Ethylenecarbodiimide-fixed Donor Splenocyte Infusions Differentially Target Direct and Indirect Pathways of Allorecognition for Induction of Transplant Tolerance Journal of Immunology (Baltimore, Md. : 1950). Jul, 2012 | Pubmed ID: 22696445 Strategic exposure to donor Ags prior to transplantation can be an effective way for inducting donor-specific tolerance in allogeneic recipients. We have recently shown that pretransplant infusion of donor splenocytes treated with the chemical cross-linker ethylenecarbodiimide (ECDI-SPs) induces indefinite islet allograft survival in a full MHC-mismatched model without the need for any immunosuppression.

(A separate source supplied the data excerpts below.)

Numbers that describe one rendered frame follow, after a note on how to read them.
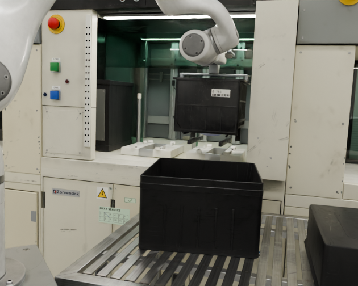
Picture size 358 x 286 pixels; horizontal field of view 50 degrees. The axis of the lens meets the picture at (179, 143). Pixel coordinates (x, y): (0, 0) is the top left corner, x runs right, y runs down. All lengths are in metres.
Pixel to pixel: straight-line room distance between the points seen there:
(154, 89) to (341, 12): 1.28
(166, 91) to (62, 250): 1.10
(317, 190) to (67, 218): 0.89
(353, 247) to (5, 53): 0.67
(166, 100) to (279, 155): 1.16
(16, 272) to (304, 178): 0.85
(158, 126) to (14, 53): 1.63
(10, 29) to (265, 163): 0.80
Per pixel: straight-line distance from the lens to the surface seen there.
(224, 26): 1.07
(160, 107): 2.25
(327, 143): 1.25
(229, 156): 1.47
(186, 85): 1.28
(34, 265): 0.87
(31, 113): 1.54
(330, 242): 0.77
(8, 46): 0.71
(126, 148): 1.58
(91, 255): 0.90
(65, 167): 1.48
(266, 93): 1.19
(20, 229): 1.65
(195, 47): 1.06
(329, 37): 1.25
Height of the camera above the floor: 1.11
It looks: 7 degrees down
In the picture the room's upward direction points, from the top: 2 degrees clockwise
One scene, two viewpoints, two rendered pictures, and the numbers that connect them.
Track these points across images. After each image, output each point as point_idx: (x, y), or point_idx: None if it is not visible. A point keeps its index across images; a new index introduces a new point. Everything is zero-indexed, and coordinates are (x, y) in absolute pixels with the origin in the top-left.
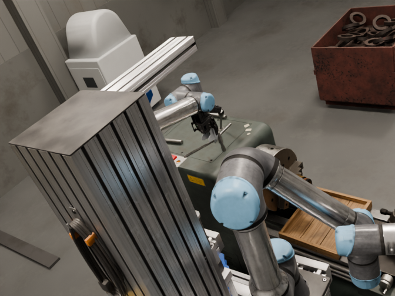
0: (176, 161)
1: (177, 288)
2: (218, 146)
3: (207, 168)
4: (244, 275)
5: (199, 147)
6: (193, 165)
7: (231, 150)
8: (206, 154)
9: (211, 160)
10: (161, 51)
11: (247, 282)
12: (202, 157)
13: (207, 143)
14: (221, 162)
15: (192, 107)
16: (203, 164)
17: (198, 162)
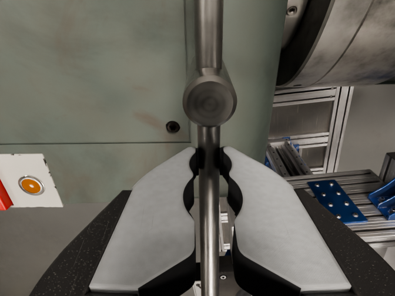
0: (26, 189)
1: None
2: (116, 8)
3: (198, 177)
4: (364, 239)
5: (7, 57)
6: (123, 181)
7: (231, 10)
8: (105, 98)
9: (173, 124)
10: None
11: (374, 245)
12: (112, 127)
13: (207, 234)
14: (234, 124)
15: None
16: (158, 164)
17: (123, 159)
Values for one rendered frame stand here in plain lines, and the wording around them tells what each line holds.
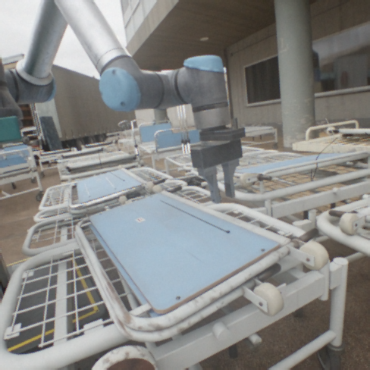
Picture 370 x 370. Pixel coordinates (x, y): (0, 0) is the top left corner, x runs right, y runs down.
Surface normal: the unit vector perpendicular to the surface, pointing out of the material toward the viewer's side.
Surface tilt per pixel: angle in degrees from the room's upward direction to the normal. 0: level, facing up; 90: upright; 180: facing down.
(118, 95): 94
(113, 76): 94
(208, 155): 90
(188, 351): 90
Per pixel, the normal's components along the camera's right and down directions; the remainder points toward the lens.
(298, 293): 0.40, 0.17
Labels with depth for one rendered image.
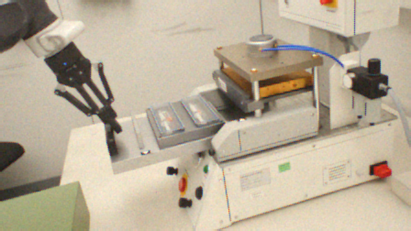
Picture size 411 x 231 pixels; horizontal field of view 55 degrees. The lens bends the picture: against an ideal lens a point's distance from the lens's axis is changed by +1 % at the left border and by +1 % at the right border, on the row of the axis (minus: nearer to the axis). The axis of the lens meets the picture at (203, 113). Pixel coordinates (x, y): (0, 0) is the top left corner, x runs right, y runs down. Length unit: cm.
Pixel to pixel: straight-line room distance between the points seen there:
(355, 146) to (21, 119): 209
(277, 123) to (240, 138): 9
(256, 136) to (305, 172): 17
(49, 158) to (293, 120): 207
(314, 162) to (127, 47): 172
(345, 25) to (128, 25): 172
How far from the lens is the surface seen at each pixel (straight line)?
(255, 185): 94
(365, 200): 107
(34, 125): 267
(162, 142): 90
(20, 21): 84
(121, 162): 90
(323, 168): 101
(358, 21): 93
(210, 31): 254
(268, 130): 90
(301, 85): 97
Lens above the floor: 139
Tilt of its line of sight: 24 degrees down
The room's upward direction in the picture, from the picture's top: 9 degrees counter-clockwise
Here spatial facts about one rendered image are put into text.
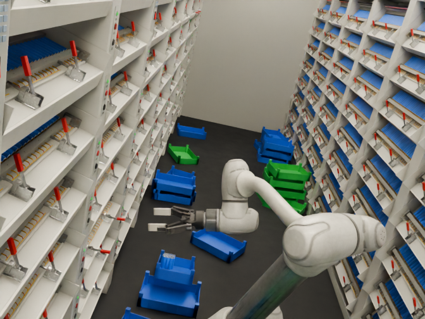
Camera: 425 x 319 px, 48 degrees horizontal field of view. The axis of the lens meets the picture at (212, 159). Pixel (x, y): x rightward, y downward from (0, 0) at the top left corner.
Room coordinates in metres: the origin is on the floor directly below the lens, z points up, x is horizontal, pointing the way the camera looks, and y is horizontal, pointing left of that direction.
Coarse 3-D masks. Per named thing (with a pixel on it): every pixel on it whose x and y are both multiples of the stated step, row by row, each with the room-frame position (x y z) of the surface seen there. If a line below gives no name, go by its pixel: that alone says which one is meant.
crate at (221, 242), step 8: (192, 232) 2.65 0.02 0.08; (200, 232) 2.75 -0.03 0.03; (208, 232) 2.81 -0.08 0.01; (216, 232) 2.79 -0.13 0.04; (192, 240) 2.64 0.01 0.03; (200, 240) 2.61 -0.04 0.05; (208, 240) 2.72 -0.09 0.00; (216, 240) 2.75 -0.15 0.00; (224, 240) 2.75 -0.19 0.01; (232, 240) 2.73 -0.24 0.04; (208, 248) 2.58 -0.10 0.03; (216, 248) 2.56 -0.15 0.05; (224, 248) 2.66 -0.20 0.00; (232, 248) 2.69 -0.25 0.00; (240, 248) 2.69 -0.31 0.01; (216, 256) 2.55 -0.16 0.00; (224, 256) 2.53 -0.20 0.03; (232, 256) 2.53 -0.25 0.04
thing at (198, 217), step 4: (196, 212) 1.67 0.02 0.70; (200, 212) 1.67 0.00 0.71; (184, 216) 1.68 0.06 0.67; (192, 216) 1.69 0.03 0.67; (196, 216) 1.65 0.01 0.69; (200, 216) 1.65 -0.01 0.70; (188, 220) 1.65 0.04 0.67; (192, 220) 1.65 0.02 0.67; (196, 220) 1.65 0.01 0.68; (200, 220) 1.65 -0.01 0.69; (192, 224) 1.64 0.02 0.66; (196, 224) 1.64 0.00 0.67; (200, 224) 1.64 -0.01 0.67; (196, 228) 1.65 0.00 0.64; (200, 228) 1.65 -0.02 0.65
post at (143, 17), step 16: (128, 16) 1.97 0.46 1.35; (144, 16) 1.97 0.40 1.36; (128, 64) 1.97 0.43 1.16; (144, 64) 1.98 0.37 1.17; (144, 80) 2.06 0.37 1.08; (128, 112) 1.97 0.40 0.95; (128, 144) 1.97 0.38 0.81; (128, 176) 2.06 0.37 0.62; (112, 224) 1.97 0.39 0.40; (112, 256) 1.97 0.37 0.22; (112, 272) 2.05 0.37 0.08
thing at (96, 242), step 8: (112, 200) 1.96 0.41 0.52; (120, 200) 1.97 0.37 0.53; (112, 208) 1.90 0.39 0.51; (112, 216) 1.84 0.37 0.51; (104, 224) 1.75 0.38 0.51; (96, 232) 1.67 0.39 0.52; (104, 232) 1.70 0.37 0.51; (96, 240) 1.62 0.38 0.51; (96, 248) 1.57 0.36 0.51; (88, 256) 1.50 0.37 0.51; (88, 264) 1.46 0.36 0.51
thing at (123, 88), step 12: (120, 72) 1.95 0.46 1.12; (132, 72) 1.96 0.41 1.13; (120, 84) 1.87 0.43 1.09; (132, 84) 1.96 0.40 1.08; (108, 96) 1.62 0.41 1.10; (120, 96) 1.72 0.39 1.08; (132, 96) 1.81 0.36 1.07; (108, 108) 1.51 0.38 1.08; (120, 108) 1.60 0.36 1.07; (108, 120) 1.43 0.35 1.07
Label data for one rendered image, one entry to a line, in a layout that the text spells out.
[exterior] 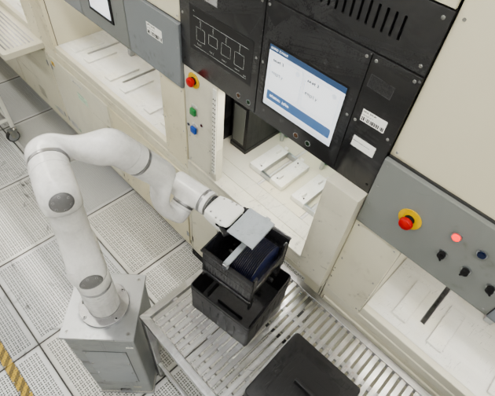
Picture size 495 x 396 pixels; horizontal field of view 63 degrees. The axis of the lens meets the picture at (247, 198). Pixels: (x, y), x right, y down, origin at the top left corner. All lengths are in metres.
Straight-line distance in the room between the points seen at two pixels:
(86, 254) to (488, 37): 1.14
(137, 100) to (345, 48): 1.54
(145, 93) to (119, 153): 1.40
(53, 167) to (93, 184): 2.10
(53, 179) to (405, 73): 0.85
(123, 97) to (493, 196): 1.93
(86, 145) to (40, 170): 0.12
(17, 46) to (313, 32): 2.33
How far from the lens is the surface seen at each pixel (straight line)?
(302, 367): 1.52
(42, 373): 2.54
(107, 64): 2.73
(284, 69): 1.25
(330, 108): 1.19
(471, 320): 1.83
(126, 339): 1.66
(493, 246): 1.15
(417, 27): 0.99
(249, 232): 1.23
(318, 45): 1.14
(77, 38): 3.03
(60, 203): 1.05
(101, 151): 1.06
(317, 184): 1.92
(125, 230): 2.84
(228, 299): 1.68
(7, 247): 3.00
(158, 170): 1.17
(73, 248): 1.28
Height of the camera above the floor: 2.29
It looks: 50 degrees down
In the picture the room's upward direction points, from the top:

Mechanisms of allograft protection by this strategy remain elusive. In this study, we show that the infused donor ECDI-SPs differentially target T cells with indirect versus direct allospecificities. To target indirect allospecific T cells, ECDI-SPs induce upregulation of negative, but not positive, costimulatory molecules on recipient splenic CD11c(+) dendritic cells phagocytosing the injected ECDI-SPs. Indirect allospecific T cells activated by such CD11c(+) dendritic cells undergo robust initial proliferation followed by rapid clonal depletion. The remaining T cells are sequestered in the spleen without homing to the graft site or the graft draining lymph node. In contrast, direct allospecific T cells interacting with intact donor ECDI-SPs not yet phagocytosed undergo limited proliferation and are subsequently anergized. Furthermore, CD4(+)CD25(+)Foxp3(+) T cells are induced in lymphoid organs and at the graft site by ECDI-SPs. We conclude that donor ECDI-SP infusions target host allogeneic responses via a multitude of mechanisms, including clonal depletion, anergy, and immunoregulation, which act in a synergistic fashion to induce robust transplant tolerance. This simple form of negative vaccination has significant potential for clinical translation in human transplantation.